Aid Supplies Enter Via Ashdod Port for the First Time

Ships seen at sunset at the sea in the southern city of Ashdod. (Mendy Hechtman/Flash90)

TEL AVIV (dpa/TNS) — For the first time since the port of Ashdod was opened for aid deliveries to the Gaza Strip, relief supplies for the coastal area have been handled via the port, the IDF said Wednesday.

Eight trucks carrying flour were checked there and then taken to the Gaza Strip, it said.

However, the World Food Program trucks had entered the coastal area via the Kerem Shalom border crossing in the south — not via Erez in the north of the Gaza Strip, which Israel also recently announced would be opened and which is much closer to Ashdod.

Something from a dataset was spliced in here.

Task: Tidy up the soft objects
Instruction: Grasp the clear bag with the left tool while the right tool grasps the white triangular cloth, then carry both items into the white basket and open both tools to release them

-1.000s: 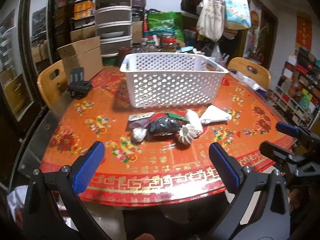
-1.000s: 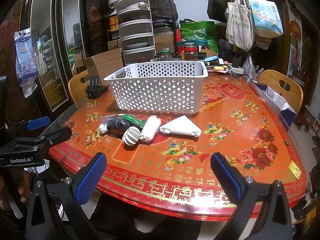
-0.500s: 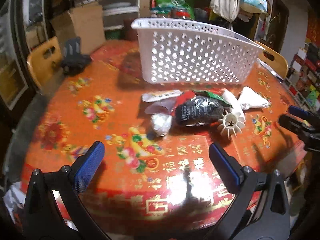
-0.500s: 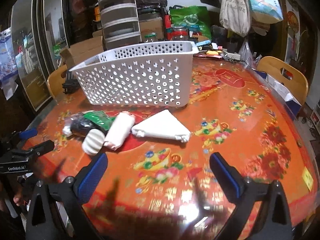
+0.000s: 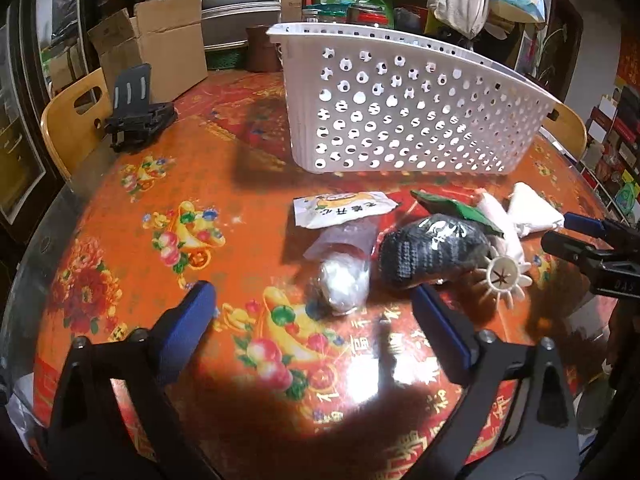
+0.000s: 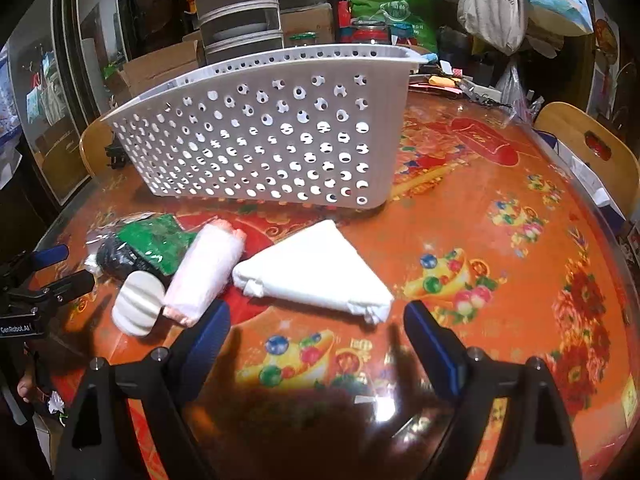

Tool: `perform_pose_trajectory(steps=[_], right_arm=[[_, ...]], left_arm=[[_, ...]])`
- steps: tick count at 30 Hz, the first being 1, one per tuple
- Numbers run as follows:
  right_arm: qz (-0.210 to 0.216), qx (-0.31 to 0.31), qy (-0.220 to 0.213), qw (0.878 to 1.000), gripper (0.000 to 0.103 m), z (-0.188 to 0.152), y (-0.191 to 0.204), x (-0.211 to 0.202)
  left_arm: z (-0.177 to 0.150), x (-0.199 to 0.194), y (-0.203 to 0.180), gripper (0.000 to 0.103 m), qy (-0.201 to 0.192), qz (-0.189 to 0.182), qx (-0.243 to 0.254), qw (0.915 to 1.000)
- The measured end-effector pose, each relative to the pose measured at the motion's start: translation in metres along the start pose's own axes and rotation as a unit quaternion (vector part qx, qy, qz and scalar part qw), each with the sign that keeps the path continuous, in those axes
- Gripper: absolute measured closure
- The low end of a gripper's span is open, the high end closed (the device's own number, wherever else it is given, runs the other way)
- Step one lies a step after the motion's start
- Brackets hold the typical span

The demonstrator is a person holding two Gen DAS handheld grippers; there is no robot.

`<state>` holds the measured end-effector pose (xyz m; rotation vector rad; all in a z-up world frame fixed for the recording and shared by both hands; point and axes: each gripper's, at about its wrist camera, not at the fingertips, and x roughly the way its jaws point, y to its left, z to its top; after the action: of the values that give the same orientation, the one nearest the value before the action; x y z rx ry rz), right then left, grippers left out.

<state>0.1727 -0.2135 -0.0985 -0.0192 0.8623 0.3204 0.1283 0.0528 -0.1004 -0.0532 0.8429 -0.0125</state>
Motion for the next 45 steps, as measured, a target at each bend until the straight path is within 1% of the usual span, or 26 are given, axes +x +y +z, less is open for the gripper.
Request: perform_pose_trajectory(steps=[1,5,7,9,11,13,14,15,16,17,18,20,21,22,23,25,28,34,45], right_arm=[[-0.001,-0.001,0.003,1.000,0.015,0.002,0.000,0.003],[0.001,-0.010,0.011,1.000,0.016,0.007,0.003,0.012],[0.000,-0.016,0.016,1.000,0.018,0.009,0.007,0.017],[-0.005,-0.020,0.023,1.000,0.020,0.010,0.009,0.021],[-0.008,-0.022,0.025,0.999,0.025,0.011,0.009,0.023],[-0.009,-0.025,0.025,0.999,0.027,0.011,0.009,0.024],[-0.013,-0.027,0.025,0.999,0.032,0.011,0.008,0.023],[-0.017,-0.029,0.024,0.999,0.034,0.011,0.008,0.023],[-0.020,-0.030,0.022,0.999,0.041,0.011,0.008,0.023],[-0.024,-0.031,0.019,0.999,0.056,0.011,0.007,0.022],[-0.025,-0.030,0.019,0.999,0.060,0.010,0.006,0.021],[-0.015,-0.022,0.018,0.999,0.073,0.010,0.001,0.019],[-0.014,-0.020,0.018,1.000,0.076,0.010,0.000,0.018],[-0.013,-0.019,0.018,1.000,0.082,0.009,-0.003,0.017],[-0.010,-0.017,0.017,1.000,0.086,0.009,-0.004,0.016],[-0.001,-0.013,0.016,1.000,0.091,0.007,-0.006,0.014],[0.007,-0.014,0.007,1.000,0.094,0.004,-0.005,0.008],[0.014,-0.016,-0.009,1.000,0.096,-0.001,0.001,-0.008],[0.008,-0.020,-0.037,0.999,0.096,0.000,0.005,-0.037]], left_arm=[[0.001,0.002,0.000,0.018,0.001,-0.001,0.002,1.0000],[0.003,0.007,-0.005,0.029,0.004,0.000,0.013,0.9999],[0.004,0.010,-0.006,0.036,0.005,-0.001,0.019,0.9998],[0.003,0.011,-0.008,0.041,0.005,-0.003,0.022,0.9997],[0.003,0.012,-0.010,0.045,0.003,-0.004,0.027,0.9996],[0.003,0.012,-0.011,0.053,0.001,-0.007,0.030,0.9995],[0.003,0.012,-0.011,0.055,0.000,-0.008,0.031,0.9995],[0.002,0.012,-0.011,0.058,0.000,-0.008,0.032,0.9995],[0.002,0.012,-0.011,0.060,0.000,-0.009,0.033,0.9994],[0.001,0.012,-0.012,0.062,-0.001,-0.011,0.034,0.9994],[0.000,0.011,-0.013,0.065,-0.001,-0.013,0.034,0.9993],[-0.002,0.009,-0.013,0.071,-0.003,-0.015,0.035,0.9993],[-0.002,0.009,-0.012,0.075,-0.004,-0.017,0.033,0.9993],[-0.003,0.008,-0.011,0.075,-0.004,-0.017,0.033,0.9993],[-0.003,0.007,-0.011,0.075,-0.004,-0.016,0.032,0.9993],[-0.005,0.005,-0.009,0.075,-0.006,-0.014,0.029,0.9995],[-0.006,0.000,-0.005,0.076,-0.012,-0.010,0.023,0.9996],[-0.008,-0.012,0.000,0.076,-0.027,-0.005,0.021,0.9994],[-0.006,-0.042,0.000,0.076,-0.060,-0.004,0.025,0.9979]])
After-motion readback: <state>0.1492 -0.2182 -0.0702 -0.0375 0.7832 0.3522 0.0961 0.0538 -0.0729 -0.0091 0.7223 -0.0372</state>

Kerem Shalom has long been used for aid deliveries.

In view of the humanitarian situation in the Gaza Strip, the United States recently called on Israel to rapidly expand humanitarian aid for the civilian population.

In response, the War Cabinet decided at the beginning of April to open the Erez border crossing and, temporarily, the port of Ashdod for aid deliveries.

The Erez border crossing would make it easier to supply the civilian population in the north, where experts have been warning there is a threat of famine.

According to Israeli sources, this new access is intended to reduce the pressure on the existing Kerem Shalom crossing. There was no indication on Wednesday as to when Erez could be opened for aid deliveries.